How do differences in national regulatory frameworks across the region affect investment decisions and cross-border energy projects?
Regulatory fragmentation is a significant constraint. Divergent frameworks across neighbouring jurisdictions increase complexity and reduce the ability to scale investments on a regional basis. They also complicate cross-border trading and optimisation strategies, which are particularly relevant for storage assets. As a result, investors tend to prioritise markets where regulatory regimes are clearer, more stable and better aligned with European standards. However, the Clyde & Co team has experience handling these types of complexities and can act as a trusted advisor to investors and other market participants seeking to navigate these risks.

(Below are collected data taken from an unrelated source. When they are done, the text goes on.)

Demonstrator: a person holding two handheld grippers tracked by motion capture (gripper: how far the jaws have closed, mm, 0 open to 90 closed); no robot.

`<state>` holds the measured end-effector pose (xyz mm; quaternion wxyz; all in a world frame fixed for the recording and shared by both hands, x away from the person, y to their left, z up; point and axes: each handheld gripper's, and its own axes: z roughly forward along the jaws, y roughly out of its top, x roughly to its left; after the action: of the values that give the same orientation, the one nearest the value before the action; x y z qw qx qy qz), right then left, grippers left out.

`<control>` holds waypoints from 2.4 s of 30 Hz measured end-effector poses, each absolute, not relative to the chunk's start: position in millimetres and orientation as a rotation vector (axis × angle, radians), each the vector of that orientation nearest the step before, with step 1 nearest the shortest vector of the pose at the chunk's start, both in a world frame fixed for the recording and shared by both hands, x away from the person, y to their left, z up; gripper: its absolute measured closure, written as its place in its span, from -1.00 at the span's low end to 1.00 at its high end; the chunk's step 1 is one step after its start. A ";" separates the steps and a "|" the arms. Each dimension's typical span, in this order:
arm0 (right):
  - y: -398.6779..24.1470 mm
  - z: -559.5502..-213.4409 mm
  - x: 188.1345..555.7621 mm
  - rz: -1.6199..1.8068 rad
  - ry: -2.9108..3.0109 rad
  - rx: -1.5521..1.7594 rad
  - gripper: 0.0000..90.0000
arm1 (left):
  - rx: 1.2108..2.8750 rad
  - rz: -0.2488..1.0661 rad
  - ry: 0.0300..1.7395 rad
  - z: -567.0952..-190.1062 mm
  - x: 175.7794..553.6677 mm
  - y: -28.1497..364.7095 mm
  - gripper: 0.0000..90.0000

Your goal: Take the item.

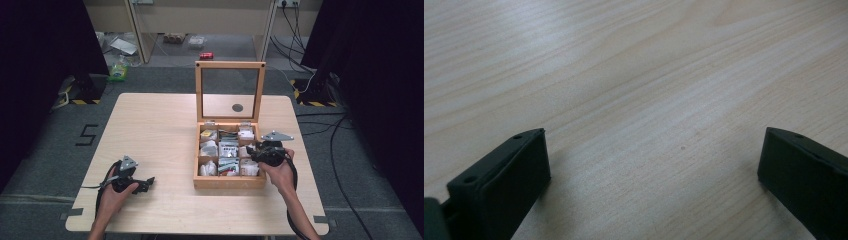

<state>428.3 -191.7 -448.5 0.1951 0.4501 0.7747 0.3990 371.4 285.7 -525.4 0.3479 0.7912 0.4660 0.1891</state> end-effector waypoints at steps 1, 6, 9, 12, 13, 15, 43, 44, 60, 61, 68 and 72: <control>-191.1 -448.4 428.5 1.115 2.174 1.262 0.18 | 2.051 0.490 1.208 -525.4 371.4 285.7 -1.00; -185.9 -450.7 430.6 1.095 2.189 1.244 0.18 | 2.051 0.491 1.209 -525.4 371.3 285.7 -1.00; -184.0 -452.9 431.7 1.091 2.198 1.253 0.20 | 2.051 0.491 1.208 -525.4 371.4 285.7 -1.00; -182.7 -455.3 431.9 1.076 2.215 1.251 0.28 | 2.051 0.491 1.208 -525.4 371.4 285.7 -1.00; -182.2 -455.7 431.8 1.079 2.215 1.255 0.31 | 2.051 0.491 1.208 -525.4 371.3 285.6 -1.00; -182.4 -455.6 431.7 1.094 2.220 1.254 0.39 | 2.051 0.491 1.209 -525.4 371.4 285.6 -1.00; -188.9 -446.5 428.4 1.195 2.150 1.183 0.88 | 2.051 0.491 1.209 -525.4 371.3 285.6 -1.00; -190.0 -444.7 428.0 1.204 2.144 1.185 0.88 | 2.051 0.491 1.209 -525.4 371.3 285.6 -1.00; -201.1 -430.0 425.2 1.260 2.084 1.185 0.89 | 2.051 0.491 1.209 -525.4 371.3 285.7 -1.00; -201.3 -428.7 424.8 1.268 2.084 1.183 0.89 | 2.051 0.491 1.209 -525.4 371.3 285.6 -1.00; -200.3 -420.3 422.1 1.288 2.068 1.157 0.89 | 2.054 0.492 1.209 -525.3 370.3 286.2 -1.00; -201.6 -419.5 422.6 1.300 2.062 1.163 0.89 | 2.054 0.492 1.209 -525.3 370.3 286.3 -1.00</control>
<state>422.6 -201.6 -419.5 0.2186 0.4202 0.7451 0.4695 370.3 286.3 -525.3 0.3467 0.7918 0.4658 0.1895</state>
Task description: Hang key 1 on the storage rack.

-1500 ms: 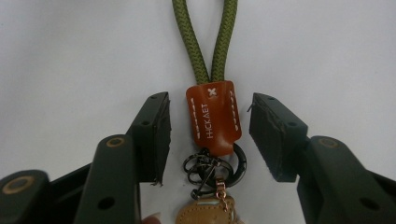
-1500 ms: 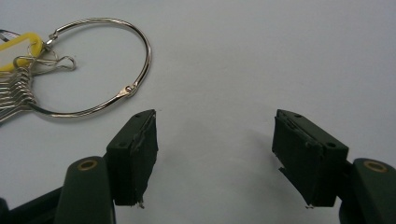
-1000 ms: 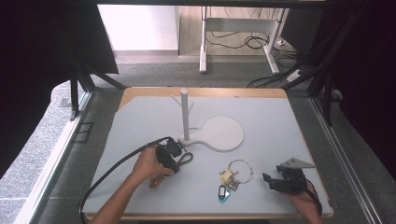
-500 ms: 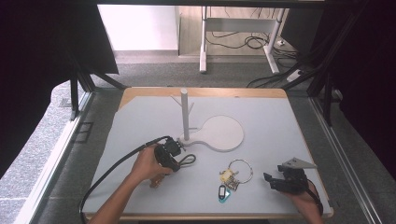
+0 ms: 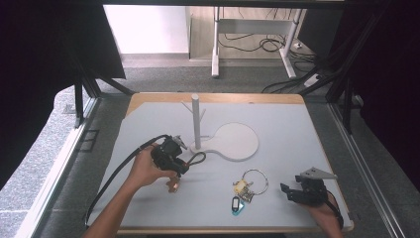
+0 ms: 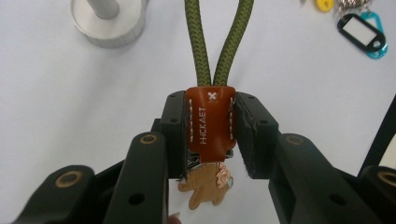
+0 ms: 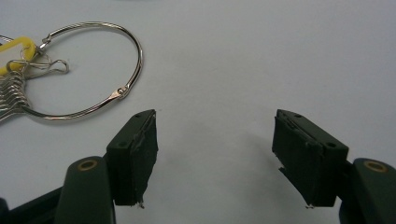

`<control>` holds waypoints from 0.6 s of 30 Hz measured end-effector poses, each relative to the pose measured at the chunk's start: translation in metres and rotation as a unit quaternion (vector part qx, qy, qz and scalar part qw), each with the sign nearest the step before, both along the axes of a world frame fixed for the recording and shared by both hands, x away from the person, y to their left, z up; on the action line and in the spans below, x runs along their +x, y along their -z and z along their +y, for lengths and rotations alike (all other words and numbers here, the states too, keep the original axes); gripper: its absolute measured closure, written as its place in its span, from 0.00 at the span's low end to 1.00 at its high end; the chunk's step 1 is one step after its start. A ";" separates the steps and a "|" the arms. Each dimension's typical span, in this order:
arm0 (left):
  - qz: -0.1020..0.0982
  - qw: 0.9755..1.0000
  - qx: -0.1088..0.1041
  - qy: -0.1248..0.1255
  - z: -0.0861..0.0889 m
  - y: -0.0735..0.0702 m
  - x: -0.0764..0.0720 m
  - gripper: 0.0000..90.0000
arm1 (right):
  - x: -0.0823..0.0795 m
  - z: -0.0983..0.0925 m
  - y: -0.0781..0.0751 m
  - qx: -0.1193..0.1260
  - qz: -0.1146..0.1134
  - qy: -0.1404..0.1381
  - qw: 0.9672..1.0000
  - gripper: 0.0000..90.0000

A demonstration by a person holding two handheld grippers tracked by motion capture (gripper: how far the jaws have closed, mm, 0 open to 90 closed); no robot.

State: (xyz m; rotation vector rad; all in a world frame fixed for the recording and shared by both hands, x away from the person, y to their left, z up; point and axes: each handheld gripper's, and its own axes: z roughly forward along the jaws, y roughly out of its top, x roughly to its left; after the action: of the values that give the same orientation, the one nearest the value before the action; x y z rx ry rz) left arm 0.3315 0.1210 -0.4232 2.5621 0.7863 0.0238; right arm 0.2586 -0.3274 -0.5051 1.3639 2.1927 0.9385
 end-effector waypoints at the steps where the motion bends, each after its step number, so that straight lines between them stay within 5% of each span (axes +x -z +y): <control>1: -0.001 1.000 -0.002 0.002 0.001 -0.003 0.000 0.74 | 0.000 0.000 0.000 0.000 0.000 0.000 1.000 0.35; 18: -0.026 0.999 -0.037 0.008 0.007 -0.042 -0.003 0.74 | 0.000 -0.002 0.000 0.001 0.000 0.002 1.000 0.35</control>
State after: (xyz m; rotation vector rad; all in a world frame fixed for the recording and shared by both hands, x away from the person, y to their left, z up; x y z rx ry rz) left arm 0.3284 0.1282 -0.3810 2.4879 0.7338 0.0558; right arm 0.2589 -0.3297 -0.5055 1.3687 2.1886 0.9402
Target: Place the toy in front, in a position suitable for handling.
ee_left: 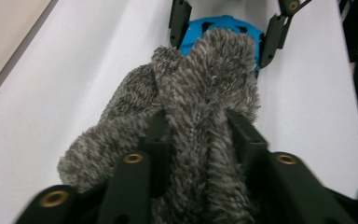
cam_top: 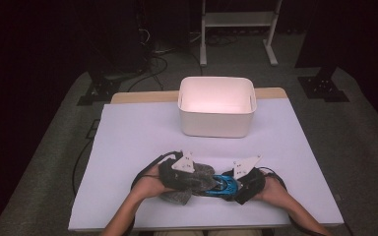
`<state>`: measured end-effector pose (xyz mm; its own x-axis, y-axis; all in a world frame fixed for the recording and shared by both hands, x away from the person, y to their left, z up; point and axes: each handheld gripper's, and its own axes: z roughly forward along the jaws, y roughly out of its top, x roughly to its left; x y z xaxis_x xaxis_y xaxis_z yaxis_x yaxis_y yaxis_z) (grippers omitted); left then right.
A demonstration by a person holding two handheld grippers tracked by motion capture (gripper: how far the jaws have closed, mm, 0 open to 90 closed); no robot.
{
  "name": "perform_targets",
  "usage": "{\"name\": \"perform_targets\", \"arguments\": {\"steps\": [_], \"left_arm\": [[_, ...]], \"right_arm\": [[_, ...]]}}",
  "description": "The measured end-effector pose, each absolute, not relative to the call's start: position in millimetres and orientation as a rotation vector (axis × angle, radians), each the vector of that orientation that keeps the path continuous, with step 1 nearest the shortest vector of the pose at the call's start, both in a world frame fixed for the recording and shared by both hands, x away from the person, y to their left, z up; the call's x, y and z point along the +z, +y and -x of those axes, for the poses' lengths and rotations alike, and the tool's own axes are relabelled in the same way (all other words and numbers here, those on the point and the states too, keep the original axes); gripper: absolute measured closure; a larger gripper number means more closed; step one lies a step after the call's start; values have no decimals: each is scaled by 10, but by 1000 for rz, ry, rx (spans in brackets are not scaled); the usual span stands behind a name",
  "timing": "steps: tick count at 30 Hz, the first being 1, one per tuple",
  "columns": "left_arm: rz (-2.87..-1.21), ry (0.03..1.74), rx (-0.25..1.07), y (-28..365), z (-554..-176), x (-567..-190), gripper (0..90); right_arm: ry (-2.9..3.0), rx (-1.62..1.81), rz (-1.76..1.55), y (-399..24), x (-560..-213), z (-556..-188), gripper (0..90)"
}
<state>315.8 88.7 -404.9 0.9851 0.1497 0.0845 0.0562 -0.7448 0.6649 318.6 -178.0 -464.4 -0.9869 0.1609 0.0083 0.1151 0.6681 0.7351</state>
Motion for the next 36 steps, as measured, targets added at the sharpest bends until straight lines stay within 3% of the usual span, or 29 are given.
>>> {"name": "perform_targets", "arguments": {"steps": [6,12,27,32,36], "left_arm": [[-2380,138,128,869,-3163,-3930,435],[-2381,96,127,760,-3197,-3816,403],[-2450,65,7,444,-3392,-4120,536],[-2428,64,-1,516,-3363,-4120,734],[-2477,61,16,601,-3336,-4090,761]], "right_arm": [[2816,1235,-235,-1780,-4645,-3184,225],[2816,1233,-235,-1781,-4643,-3184,225],[2817,1230,-232,-1776,-4639,-3181,229],[2831,1214,-203,-1761,-4625,-3194,238],[2838,1206,-174,-1748,-4618,-3202,243]]}}
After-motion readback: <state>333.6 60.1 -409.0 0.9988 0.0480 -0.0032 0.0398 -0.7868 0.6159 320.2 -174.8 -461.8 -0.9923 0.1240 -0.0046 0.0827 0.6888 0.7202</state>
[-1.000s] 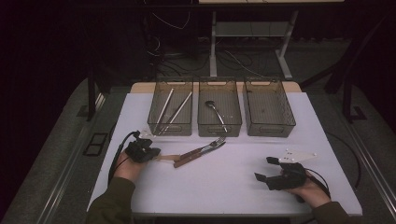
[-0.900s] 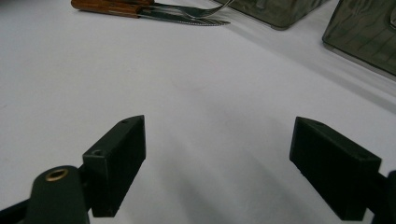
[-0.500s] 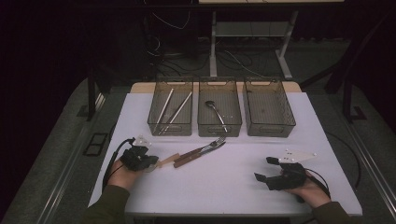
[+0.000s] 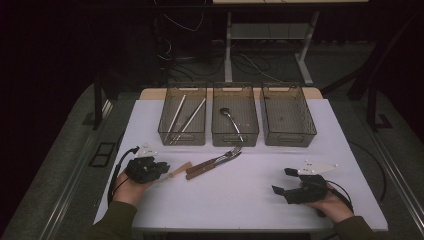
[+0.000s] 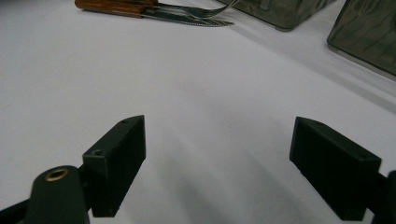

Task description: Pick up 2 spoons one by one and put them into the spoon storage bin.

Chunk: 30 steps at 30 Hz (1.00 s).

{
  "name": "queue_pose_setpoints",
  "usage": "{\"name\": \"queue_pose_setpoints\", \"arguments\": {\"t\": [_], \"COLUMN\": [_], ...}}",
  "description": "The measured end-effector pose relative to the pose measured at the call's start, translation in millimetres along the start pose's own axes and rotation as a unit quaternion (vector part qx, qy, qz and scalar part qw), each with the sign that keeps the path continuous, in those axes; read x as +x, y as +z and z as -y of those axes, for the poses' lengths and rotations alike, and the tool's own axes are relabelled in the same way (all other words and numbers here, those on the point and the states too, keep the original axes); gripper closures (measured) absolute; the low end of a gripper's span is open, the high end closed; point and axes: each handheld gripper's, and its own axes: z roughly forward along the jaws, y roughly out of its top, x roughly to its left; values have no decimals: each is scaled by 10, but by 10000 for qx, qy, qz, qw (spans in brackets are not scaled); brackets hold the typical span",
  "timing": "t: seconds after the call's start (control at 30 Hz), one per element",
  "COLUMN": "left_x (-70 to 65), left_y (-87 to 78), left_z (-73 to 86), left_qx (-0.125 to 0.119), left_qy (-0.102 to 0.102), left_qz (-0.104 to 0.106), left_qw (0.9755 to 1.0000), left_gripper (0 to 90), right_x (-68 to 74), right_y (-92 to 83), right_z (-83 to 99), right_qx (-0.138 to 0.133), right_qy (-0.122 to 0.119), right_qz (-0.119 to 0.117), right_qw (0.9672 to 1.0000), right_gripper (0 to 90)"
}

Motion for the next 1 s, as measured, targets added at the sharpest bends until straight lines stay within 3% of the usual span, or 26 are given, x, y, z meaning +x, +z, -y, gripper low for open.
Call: {"name": "queue_pose_setpoints", "arguments": {"t": [0.17,0.33,0.6,0.77,0.83,1.0], "left_x": [-70,-90,-83,-118,-132,-144], "left_y": [63,199,356,411,413,414], "left_z": [-73,-128,-134,-117,-113,-102], "left_qx": [-226,-114,265,475,449,419], "left_qy": [43,114,266,472,551,589], "left_qz": [286,391,451,506,416,435], "left_qw": [9993,9991,9983,9965,9966,9964], "left_gripper": [621,564,622,648,678,747], "right_x": [5,10,11,13,13,13], "right_y": [9,19,17,15,15,15], "right_z": [-1,-1,-1,-3,-4,-5], "right_qx": [2,9,1,-2,-3,-2], "right_qy": [-14,-4,-23,-31,-36,-36], "right_qz": [-3,-16,-28,-30,-32,-34], "right_qw": [10000,10000,10000,10000,10000,10000], "right_gripper": [185,185,185,185,185,185]}}
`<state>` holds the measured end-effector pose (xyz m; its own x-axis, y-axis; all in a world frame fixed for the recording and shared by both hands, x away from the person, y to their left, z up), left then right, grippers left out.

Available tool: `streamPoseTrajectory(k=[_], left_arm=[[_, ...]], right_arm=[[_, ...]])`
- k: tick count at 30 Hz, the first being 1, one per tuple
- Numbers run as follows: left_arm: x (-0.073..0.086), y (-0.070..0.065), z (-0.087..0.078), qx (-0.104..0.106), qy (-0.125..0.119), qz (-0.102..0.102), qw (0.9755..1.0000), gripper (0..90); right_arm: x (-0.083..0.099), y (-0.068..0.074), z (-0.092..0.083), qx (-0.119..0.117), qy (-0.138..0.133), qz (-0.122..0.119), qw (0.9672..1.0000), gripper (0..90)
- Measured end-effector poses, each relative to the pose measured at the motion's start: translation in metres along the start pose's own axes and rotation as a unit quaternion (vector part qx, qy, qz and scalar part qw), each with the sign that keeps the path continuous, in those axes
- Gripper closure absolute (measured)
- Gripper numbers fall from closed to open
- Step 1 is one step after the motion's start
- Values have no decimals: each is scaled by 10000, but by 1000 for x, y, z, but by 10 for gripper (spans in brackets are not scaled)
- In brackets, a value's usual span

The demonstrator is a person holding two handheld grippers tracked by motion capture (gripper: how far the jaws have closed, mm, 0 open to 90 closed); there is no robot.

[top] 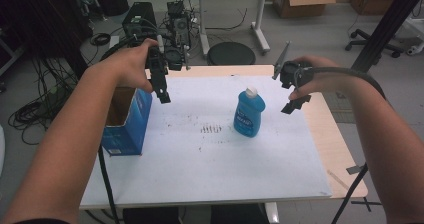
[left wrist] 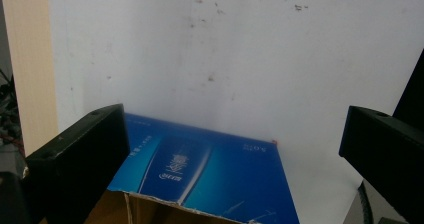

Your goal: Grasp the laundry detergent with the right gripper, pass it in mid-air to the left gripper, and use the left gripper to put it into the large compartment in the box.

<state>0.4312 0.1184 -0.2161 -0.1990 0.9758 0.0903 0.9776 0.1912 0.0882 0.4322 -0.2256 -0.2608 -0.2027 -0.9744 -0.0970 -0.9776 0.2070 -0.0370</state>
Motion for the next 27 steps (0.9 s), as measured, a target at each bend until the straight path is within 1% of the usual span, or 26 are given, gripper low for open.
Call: streamPoseTrajectory(k=[3,6,7,8,9,10,11,12,14,18,19,20,21,22,23,24,25,26,27], left_arm=[[1,-1,-1,-9,-3,12,10000,2],[2,-6,-2,-21,5,21,10000,2],[3,-9,-3,-37,59,29,10000,2],[3,-9,-3,-37,59,29,10000,2],[4,-12,-3,-52,86,29,9999,2],[5,-16,-4,-60,48,35,10000,2],[7,-22,-5,-60,54,83,9999,2],[7,-22,-5,-60,54,83,9999,2],[9,-32,-7,-113,125,128,9998,2],[13,-50,-10,-150,95,223,9996,2],[13,-50,-10,-150,95,223,9996,2],[14,-59,-9,-155,84,264,9995,2],[15,-64,-9,-155,108,277,9994,2],[15,-68,-8,-151,103,283,9994,2],[15,-68,-8,-151,103,283,9994,2],[16,-72,-7,-149,112,300,9994,2],[17,-79,-6,-141,110,307,9994,2],[17,-79,-6,-141,110,307,9994,2],[19,-84,-4,-128,87,314,9994,2]], right_arm=[[1,1,1,3,25,20,10000,39],[2,2,1,-25,9,62,10000,38],[3,2,2,-19,-16,48,10000,38],[3,3,2,-23,-19,94,10000,38],[3,3,2,-23,-19,94,10000,38],[4,3,4,-12,-50,69,10000,37],[6,5,6,-42,-100,122,9999,41],[6,5,6,-42,-100,122,9999,41],[9,9,8,-4,-202,135,9997,39],[12,16,8,22,-293,183,9994,38],[12,16,8,22,-293,183,9994,38],[13,20,10,32,-353,179,9992,38],[13,21,11,38,-362,204,9991,38],[14,22,12,48,-379,197,9991,37],[14,24,13,43,-396,212,9990,38],[14,24,13,43,-396,212,9990,38],[15,26,16,31,-421,217,9989,37],[15,26,16,31,-421,217,9989,37],[16,28,19,17,-474,237,9986,39]])
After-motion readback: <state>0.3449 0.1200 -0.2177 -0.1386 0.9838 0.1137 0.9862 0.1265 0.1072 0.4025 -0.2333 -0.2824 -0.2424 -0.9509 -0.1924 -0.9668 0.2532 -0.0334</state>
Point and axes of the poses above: each handheld gripper's, and its own axes: z roughly forward along the jaws, x roughly out of its underside, y roughly to its left, the point moved 1 cm from there along z, roughly forward along the jaws, and after that the axes turned 5 degrees about y, right-handed, at the moved point
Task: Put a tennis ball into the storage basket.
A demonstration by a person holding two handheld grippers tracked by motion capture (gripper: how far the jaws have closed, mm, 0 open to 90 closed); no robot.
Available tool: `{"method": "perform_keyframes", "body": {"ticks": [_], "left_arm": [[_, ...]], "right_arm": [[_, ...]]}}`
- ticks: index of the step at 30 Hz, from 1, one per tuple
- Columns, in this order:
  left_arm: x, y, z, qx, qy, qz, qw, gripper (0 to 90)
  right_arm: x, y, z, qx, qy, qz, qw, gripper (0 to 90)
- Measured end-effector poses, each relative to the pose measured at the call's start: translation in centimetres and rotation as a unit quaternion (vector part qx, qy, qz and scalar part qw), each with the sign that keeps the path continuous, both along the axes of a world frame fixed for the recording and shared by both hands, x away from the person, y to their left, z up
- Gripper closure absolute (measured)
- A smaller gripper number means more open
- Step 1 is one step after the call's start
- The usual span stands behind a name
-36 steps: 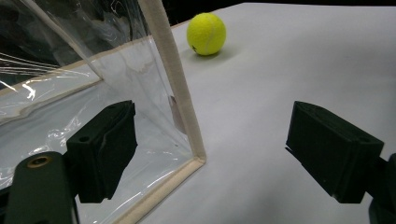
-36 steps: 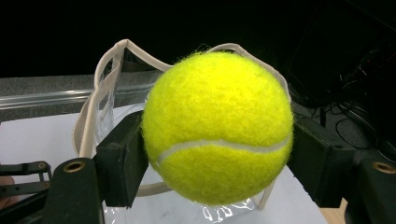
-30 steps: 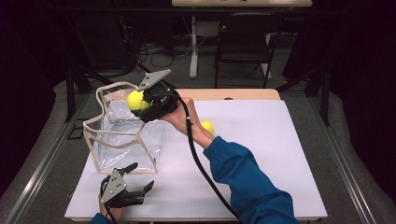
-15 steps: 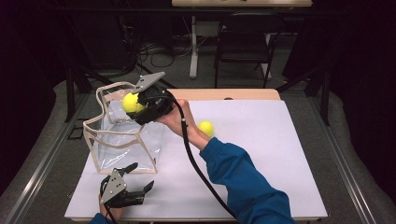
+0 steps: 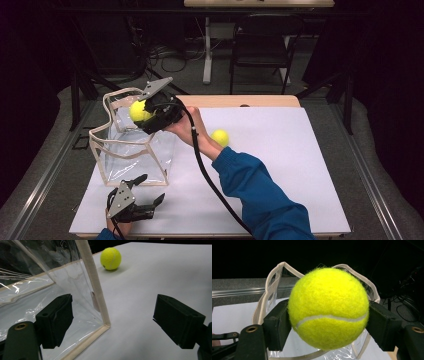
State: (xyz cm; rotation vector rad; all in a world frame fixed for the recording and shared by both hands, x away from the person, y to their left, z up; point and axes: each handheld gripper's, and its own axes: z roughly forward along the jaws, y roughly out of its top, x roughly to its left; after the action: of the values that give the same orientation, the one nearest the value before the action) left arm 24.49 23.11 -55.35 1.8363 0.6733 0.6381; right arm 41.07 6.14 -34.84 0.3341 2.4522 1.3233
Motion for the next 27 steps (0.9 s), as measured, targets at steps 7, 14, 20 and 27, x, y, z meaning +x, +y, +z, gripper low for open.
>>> {"method": "perform_keyframes", "body": {"ticks": [7, 14, 20, 27], "left_arm": [[0.0, 0.0, 0.0, -0.001, -0.002, 0.001, 1.0, 15.8], [0.0, 0.0, 0.0, -0.002, 0.0, 0.002, 1.0, 15.8], [0.0, 0.0, 0.0, -0.002, 0.0, 0.002, 1.0, 15.8], [0.0, 0.0, 0.0, -0.002, -0.001, 0.002, 1.0, 15.8]], "right_arm": [[-0.1, 0.6, 0.0, -0.007, 0.0, 0.005, 1.0, 26.3], [0.0, 1.1, -0.3, -0.027, 0.011, 0.01, 0.9995, 26.3], [0.0, 1.4, -0.4, -0.033, 0.016, 0.011, 0.9993, 26.2], [0.1, 1.5, -0.4, -0.037, 0.02, 0.01, 0.9991, 26.1]]}}
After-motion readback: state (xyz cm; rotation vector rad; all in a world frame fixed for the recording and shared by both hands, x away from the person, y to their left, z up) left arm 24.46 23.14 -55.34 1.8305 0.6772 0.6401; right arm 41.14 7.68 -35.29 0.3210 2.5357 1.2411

What changes in policy or market design would be most important to unlock further investment in storage and renewable energy in Southeast Europe?
The most impactful change would be the introduction of clear, investable revenue mechanisms—whether through capacity markets, long-term contracts or other forms of revenue stabilisation. In parallel, it is important to establish a clear legal classification for storage as a distinct asset class. Improvements in grid access processes and greater alignment with EU market design principles would also be critical in attracting sustained international investment.
The next phase of the Balkan energy market
Looking ahead, what do you see as the biggest opportunity and the biggest risk for the energy storage market in the Balkans over the next five to ten years?
The opportunity is substantial. Storage has the potential to become a core infrastructure component underpinning the region’s energy transition, with the Balkans positioned as a high-growth market offering attractive returns. Increasing integration with wider European energy markets should further enhance liquidity and value creation.
However, the risks should not be underestimated. There is a real danger of over-reliance on uncertain revenue forecasts, which could lead to mispricing and subsequent valuation corrections. Regulatory inconsistency remains a key concern, as does the potential for revenue compression as markets mature. Ensuring that investment frameworks are grounded in realistic assumptions and supported by robust contractual structures will be essential to avoid repeating the challenges seen in earlier renewable cycles. Nevertheless, demand for BESS projects across the Balkans continues to grow, creating significant opportunities for investors despite the risks associated with a still-evolving regulatory environment.